### Work item
Out of the entries that follow, copy each line containing "Find".

### Available records
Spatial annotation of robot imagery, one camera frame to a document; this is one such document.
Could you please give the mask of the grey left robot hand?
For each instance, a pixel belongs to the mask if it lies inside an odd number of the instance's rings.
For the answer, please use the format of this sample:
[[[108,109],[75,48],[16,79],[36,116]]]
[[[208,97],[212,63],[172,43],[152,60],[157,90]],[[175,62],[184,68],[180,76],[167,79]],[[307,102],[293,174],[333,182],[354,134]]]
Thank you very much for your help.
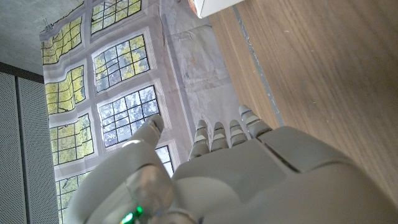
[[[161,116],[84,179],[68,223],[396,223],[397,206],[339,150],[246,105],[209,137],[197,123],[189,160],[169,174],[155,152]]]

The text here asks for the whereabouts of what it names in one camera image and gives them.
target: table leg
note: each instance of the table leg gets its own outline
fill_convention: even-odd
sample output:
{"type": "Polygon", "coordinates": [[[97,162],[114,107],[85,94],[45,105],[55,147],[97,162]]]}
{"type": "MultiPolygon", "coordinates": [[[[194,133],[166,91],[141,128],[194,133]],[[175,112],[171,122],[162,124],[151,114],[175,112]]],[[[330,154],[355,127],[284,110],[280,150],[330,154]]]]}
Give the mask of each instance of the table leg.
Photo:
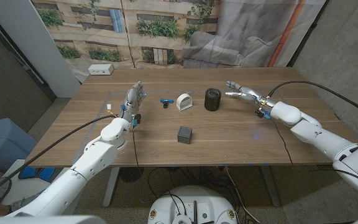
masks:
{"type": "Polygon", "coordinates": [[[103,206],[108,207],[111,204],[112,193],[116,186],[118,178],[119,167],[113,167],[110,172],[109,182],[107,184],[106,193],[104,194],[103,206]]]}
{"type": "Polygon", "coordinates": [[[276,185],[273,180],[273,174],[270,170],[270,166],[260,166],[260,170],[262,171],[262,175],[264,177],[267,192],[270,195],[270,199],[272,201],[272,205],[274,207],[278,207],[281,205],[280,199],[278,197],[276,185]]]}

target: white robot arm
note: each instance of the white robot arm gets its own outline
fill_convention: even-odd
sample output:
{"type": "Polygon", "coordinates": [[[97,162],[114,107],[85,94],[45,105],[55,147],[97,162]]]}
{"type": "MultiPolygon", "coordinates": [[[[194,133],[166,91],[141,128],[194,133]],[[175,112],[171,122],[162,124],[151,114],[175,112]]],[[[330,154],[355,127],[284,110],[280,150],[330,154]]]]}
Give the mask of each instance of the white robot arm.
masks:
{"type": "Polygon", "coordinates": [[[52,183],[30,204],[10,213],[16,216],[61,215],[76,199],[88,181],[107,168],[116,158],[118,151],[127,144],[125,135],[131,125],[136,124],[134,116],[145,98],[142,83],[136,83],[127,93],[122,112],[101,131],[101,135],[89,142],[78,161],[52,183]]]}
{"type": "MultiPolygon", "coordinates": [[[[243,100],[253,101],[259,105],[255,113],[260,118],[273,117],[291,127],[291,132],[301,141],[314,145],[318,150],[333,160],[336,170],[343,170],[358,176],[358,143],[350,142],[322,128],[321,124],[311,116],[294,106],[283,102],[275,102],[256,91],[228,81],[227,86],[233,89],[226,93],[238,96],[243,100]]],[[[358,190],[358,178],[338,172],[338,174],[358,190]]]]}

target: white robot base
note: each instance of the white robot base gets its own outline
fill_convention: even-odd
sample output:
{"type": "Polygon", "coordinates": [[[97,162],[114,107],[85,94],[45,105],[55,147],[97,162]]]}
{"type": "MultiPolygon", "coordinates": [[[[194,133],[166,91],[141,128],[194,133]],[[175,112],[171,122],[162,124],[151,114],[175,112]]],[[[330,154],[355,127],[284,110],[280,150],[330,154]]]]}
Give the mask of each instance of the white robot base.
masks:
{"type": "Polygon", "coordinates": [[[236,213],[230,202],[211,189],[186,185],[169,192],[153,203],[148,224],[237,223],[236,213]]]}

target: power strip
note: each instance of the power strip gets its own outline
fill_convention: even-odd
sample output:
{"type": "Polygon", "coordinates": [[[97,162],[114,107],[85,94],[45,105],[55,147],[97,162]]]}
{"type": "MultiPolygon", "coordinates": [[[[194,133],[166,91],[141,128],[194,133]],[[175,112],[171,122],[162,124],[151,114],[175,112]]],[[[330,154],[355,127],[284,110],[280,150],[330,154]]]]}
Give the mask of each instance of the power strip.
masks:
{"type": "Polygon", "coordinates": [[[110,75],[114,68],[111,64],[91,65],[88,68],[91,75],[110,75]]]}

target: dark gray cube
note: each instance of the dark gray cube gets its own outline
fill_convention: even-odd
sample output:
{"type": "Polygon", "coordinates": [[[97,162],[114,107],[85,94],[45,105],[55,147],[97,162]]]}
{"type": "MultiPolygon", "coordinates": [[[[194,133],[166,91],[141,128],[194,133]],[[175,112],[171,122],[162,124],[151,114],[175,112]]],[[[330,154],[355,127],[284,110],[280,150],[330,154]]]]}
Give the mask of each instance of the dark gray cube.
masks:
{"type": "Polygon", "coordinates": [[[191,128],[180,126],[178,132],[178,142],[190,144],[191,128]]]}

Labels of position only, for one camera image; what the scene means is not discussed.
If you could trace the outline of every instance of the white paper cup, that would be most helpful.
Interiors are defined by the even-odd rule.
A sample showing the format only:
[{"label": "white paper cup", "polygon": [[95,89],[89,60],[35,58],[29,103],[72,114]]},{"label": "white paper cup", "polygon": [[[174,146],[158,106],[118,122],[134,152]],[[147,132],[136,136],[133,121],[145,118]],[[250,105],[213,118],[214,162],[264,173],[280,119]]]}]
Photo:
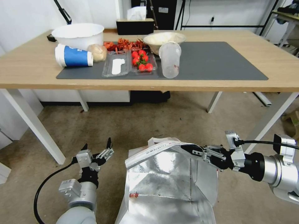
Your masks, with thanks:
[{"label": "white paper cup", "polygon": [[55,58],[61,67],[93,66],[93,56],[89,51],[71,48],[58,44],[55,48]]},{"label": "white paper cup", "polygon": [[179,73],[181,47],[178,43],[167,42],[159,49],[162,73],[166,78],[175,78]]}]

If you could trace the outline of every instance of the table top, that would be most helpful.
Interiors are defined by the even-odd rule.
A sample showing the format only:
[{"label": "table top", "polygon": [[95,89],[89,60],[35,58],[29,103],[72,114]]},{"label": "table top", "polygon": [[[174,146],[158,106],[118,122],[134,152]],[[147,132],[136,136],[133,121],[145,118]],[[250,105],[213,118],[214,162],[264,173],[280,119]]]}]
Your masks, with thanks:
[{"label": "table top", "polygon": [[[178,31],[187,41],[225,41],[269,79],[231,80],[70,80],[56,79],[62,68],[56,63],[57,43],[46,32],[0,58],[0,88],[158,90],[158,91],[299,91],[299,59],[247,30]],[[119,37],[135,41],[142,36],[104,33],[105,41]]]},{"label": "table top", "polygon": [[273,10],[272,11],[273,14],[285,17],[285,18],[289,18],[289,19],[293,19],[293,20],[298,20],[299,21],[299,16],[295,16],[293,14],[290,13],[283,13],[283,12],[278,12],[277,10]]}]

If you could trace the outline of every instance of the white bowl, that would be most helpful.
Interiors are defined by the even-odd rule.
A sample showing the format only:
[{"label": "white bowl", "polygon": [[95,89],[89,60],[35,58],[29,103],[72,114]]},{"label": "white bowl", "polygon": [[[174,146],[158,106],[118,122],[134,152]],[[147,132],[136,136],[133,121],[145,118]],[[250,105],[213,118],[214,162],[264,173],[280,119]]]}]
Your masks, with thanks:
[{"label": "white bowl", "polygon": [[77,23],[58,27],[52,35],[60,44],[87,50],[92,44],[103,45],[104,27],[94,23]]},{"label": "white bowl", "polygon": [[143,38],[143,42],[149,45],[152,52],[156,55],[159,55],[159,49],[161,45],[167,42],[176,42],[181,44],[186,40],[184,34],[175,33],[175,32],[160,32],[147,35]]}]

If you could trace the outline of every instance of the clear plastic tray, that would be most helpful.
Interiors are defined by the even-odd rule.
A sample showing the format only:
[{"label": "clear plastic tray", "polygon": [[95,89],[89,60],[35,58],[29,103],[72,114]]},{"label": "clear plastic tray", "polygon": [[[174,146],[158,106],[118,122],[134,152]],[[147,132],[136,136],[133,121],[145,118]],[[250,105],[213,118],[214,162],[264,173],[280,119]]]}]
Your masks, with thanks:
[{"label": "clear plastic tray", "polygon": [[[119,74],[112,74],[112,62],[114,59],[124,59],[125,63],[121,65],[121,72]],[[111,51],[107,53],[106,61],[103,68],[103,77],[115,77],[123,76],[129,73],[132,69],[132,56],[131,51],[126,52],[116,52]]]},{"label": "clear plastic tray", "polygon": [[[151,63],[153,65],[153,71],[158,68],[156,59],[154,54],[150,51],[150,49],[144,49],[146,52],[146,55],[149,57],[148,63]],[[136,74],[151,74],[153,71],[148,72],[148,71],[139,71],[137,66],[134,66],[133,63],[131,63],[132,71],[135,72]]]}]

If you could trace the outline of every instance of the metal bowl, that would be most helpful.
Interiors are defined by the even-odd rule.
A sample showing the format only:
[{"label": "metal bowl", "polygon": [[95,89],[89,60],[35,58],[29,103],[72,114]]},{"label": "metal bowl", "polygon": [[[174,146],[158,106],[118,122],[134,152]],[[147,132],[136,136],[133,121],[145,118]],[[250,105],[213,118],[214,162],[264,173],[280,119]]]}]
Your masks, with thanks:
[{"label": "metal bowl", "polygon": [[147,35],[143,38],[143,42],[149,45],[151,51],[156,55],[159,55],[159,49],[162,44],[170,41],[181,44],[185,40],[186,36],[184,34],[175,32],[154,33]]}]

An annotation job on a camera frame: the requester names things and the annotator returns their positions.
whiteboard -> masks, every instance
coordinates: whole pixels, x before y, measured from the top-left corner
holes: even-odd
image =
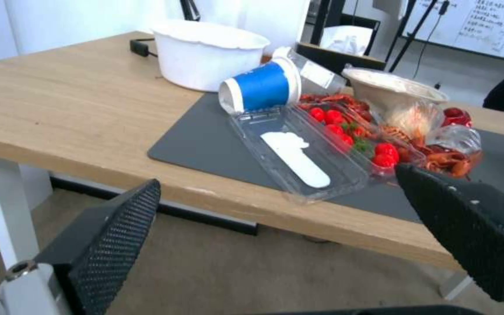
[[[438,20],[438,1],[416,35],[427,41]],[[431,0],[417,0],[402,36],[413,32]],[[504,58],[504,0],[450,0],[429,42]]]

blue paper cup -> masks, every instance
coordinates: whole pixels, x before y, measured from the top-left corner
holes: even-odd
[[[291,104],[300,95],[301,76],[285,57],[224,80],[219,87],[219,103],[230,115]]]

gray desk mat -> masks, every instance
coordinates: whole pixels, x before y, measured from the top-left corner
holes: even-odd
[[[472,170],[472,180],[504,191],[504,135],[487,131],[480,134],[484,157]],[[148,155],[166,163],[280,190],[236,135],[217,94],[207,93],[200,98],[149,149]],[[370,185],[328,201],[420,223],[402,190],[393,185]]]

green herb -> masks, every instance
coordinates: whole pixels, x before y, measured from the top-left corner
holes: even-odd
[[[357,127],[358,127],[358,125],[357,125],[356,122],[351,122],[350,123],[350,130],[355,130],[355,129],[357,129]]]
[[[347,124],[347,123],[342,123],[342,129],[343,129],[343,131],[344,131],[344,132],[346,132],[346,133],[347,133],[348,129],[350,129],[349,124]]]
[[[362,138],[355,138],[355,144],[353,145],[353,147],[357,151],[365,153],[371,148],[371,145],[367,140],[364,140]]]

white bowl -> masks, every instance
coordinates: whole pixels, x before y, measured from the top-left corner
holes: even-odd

...

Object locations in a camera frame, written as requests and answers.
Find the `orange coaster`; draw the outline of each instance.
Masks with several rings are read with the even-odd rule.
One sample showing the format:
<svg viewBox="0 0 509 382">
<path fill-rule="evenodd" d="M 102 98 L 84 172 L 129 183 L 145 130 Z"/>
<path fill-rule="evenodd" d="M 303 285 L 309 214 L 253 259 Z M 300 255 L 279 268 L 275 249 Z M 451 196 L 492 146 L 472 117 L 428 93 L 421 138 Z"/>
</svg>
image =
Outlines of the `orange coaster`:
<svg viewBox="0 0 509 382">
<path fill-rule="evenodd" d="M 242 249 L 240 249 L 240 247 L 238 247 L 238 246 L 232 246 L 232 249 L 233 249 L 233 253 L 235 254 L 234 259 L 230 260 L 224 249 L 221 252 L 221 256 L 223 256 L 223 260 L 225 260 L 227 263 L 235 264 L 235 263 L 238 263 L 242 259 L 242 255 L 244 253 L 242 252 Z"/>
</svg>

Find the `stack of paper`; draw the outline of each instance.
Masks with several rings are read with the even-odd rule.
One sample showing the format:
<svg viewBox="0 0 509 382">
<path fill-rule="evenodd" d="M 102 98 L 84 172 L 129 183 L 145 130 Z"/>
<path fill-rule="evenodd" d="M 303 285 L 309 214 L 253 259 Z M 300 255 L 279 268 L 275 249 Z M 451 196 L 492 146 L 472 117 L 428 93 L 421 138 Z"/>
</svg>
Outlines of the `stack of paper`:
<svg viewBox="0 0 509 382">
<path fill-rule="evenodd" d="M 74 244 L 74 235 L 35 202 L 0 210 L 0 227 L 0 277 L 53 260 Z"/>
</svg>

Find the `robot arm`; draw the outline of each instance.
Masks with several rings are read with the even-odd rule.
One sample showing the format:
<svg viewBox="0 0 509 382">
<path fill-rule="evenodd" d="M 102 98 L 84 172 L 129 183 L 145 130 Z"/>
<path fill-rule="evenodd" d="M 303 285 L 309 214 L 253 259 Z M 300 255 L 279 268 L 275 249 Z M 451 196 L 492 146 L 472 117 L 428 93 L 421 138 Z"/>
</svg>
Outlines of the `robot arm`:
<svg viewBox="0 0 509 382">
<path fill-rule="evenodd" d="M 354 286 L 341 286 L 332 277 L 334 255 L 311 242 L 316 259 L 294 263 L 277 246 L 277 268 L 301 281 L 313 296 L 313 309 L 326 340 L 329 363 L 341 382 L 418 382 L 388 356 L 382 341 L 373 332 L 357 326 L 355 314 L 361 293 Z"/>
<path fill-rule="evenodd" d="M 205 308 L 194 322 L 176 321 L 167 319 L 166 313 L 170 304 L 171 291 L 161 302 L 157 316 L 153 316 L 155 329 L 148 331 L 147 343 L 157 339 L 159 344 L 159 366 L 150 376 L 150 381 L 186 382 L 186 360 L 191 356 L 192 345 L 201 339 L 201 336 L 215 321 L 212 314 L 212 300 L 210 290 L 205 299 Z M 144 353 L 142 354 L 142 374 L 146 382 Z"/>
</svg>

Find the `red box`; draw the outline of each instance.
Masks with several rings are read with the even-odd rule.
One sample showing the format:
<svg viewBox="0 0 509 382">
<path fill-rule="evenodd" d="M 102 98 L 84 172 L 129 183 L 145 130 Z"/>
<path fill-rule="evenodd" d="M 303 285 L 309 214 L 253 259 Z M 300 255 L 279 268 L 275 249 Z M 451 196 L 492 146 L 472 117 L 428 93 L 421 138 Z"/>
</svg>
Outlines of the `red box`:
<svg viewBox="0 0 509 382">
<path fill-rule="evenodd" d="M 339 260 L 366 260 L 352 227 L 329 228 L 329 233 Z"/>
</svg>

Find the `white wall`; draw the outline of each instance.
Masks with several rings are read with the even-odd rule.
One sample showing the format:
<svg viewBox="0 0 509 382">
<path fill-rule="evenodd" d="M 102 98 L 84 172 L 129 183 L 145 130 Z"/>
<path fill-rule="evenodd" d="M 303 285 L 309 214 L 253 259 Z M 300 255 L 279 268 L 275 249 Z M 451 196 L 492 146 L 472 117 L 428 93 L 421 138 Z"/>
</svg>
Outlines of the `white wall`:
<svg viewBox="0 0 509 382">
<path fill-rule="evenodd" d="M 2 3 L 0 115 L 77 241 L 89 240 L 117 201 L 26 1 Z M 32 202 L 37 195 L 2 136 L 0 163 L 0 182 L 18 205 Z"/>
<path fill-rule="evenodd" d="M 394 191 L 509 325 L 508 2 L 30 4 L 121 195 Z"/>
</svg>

### Response to this exercise
Find the `orange coaster`; draw the outline of each instance.
Find the `stack of paper`; draw the outline of each instance.
Find the `robot arm`; draw the outline of each instance.
Find the `red box`; draw the outline of each instance.
Find the `white wall`; draw the outline of each instance.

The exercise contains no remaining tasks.